Warning that “pandemic aid is morphing into endemic aid,” the Republican leader on the House Agriculture Committee said on Wednesday that it was time to rein in food stamp spending. Other farm-state Republicans called for stricter eligibility rules as a way to push people into the workforce and said SNAP “promotes a perverse business of poverty.”
Their comments, at a hearing to gather material for the 2023 farm bill, suggested SNAP could be a divisive centerpiece of the new farm bill. House Republicans took the lead in proposing drastic changes to SNAP in the 2014 and 2018 farm laws.
Farm bills traditionally are passed by a coalition of urban and rural lawmakers with the support of farm, environmental and conservation, and anti-hunger groups. How either portion of the farm bill — SNAP on one hand and the amalgam of commodity subsidy, rural development, land stewardship, and export promotion programs on the other — would fare on its own was unclear. The bulk of farm bill spending goes to public nutrition.
SNAP would cost $1.1 trillion over the next decade, according to the Congressional Budget Office. Pennsylvania Rep. Glenn Thompson, the senior Republican on the Agriculture Committee, has called such spending levels exorbitant and reiterated on Wednesday his “concern that pandemic aid is morphing into endemic aid” through proposals to make permanent the emergency allotments authorized by Congress in pandemic relief packages. The allotments cost $2.8 billion in February.
“To say I disagree with those calls is an understatement,” said Thompson. “We do not need to spend for the sake of spending. … [S]ometimes our best intentions cause irreparable hardship for families that we aim to help.”
Tennessee Rep. Scott DesJarlais questioned the value of so-called categorical eligibility, which allows people to be considered for SNAP if they interact with other social welfare programs. DesJarlais said it was too easy for newcomers to America to receive SNAP benefits, although Connecticut Rep. Jahana Hayes, who chairs the nutrition subcommittee, said access was far more circumscribed than DesJarlais described.

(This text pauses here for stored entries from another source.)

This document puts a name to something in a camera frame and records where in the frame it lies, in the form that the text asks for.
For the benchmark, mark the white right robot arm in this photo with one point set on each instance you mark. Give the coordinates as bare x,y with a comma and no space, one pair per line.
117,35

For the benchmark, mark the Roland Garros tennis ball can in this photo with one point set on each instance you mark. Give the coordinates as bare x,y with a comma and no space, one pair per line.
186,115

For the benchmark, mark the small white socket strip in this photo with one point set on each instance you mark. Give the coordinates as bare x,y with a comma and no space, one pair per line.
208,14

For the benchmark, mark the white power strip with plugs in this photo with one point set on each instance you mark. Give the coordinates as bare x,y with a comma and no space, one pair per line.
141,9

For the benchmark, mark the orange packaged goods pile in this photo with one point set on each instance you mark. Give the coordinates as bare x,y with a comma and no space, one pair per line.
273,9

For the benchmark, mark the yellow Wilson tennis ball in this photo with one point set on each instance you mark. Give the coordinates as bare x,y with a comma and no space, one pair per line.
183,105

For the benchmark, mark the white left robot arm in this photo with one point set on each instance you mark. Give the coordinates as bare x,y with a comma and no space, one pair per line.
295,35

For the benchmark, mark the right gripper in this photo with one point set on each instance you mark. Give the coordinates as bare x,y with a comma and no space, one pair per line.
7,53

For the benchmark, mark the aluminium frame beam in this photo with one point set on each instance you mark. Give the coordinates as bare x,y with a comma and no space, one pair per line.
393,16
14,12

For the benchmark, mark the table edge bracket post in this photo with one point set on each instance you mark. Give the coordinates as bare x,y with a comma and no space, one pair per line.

“We need to worry about taking care of Americans first,” said DesJarlais. Another Republican on the nutrition subcommittee, Florida Rep. Kat Cammack, said, “Generally, I’m concerned that SNAP promotes a perverse business of poverty.” There are “a lot of programs,” she said, that “seem to perpetuate more of a handout than a hand up.”

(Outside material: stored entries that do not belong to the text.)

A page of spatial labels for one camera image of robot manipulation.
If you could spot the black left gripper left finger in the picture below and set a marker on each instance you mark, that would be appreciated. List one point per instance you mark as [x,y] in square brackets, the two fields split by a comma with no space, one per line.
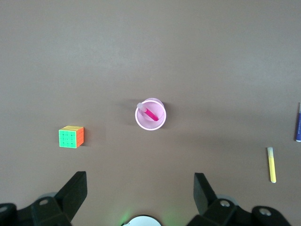
[58,209]

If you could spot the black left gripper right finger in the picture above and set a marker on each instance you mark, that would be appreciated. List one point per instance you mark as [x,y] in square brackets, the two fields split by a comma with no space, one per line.
[218,214]

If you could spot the pink marker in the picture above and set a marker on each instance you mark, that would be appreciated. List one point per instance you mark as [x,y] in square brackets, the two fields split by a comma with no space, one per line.
[149,113]

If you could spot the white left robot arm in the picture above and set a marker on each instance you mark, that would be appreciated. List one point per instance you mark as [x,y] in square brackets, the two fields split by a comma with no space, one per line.
[144,221]

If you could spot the yellow marker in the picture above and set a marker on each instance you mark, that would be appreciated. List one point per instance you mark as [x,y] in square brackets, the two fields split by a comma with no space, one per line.
[271,167]

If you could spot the colourful puzzle cube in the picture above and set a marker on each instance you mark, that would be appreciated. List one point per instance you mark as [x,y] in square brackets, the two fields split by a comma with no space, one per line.
[68,137]

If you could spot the pink mesh cup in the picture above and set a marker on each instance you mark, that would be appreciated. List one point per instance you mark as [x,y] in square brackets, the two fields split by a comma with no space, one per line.
[143,123]

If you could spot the purple marker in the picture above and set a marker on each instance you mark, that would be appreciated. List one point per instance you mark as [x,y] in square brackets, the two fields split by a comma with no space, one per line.
[298,127]

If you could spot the brown table cloth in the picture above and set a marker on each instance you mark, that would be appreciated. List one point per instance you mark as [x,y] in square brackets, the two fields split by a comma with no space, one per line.
[150,58]

“The fact that there is continued need doesn’t mean the programs aren’t working,” responded Ty Jones Cox of the Center on Budget and Policy Priorities, a think tank. “They’re working as intended because SNAP actually expands when there’s need and contracts when the need is less.”
House Rules chairman Jim McGovern, a leading congressional advocate for SNAP, said it would be a “missed opportunity” if the temporary increases in SNAP benefits were allowed to expire. “Let me be clear: I will not support any farm bill that guts the nutrition safety net for millions of Americans. … We need to find way to strengthen the program.”

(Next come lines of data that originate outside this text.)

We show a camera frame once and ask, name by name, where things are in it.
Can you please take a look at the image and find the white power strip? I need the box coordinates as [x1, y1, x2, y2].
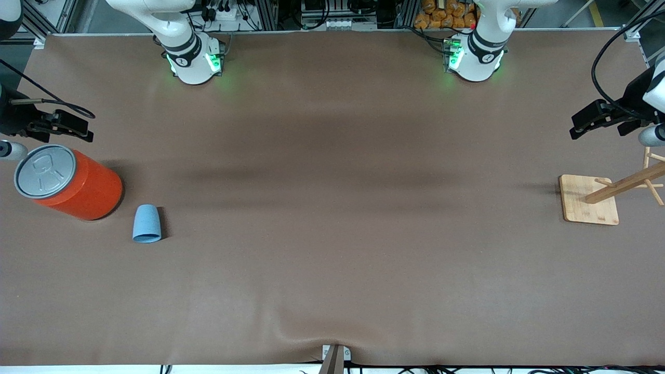
[200, 4, 242, 21]

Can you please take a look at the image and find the brown table mat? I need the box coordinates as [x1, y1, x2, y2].
[0, 29, 665, 367]

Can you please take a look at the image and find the orange can-shaped container grey lid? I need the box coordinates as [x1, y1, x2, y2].
[14, 144, 124, 221]

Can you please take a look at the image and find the light blue plastic cup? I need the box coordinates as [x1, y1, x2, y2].
[132, 204, 163, 244]

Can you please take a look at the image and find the orange snack bag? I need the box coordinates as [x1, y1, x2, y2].
[414, 0, 478, 30]

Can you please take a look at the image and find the metal table clamp bracket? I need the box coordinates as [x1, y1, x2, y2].
[318, 344, 352, 374]

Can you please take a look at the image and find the wooden cup rack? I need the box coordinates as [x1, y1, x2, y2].
[559, 147, 665, 226]

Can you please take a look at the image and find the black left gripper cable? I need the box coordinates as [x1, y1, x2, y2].
[592, 9, 665, 120]

Democratic Rep. Ann Kuster of New Hampshire called for Congress to extend USDA waivers that allow free meals to all public school students and give school food directors leeway in meal preparation. The waivers are due to expire on June 30. A one-year extension would cost $11 billion.
At latest count, 41.2 million people were enrolled in SNAP, with average benefits of $233 per person, per month.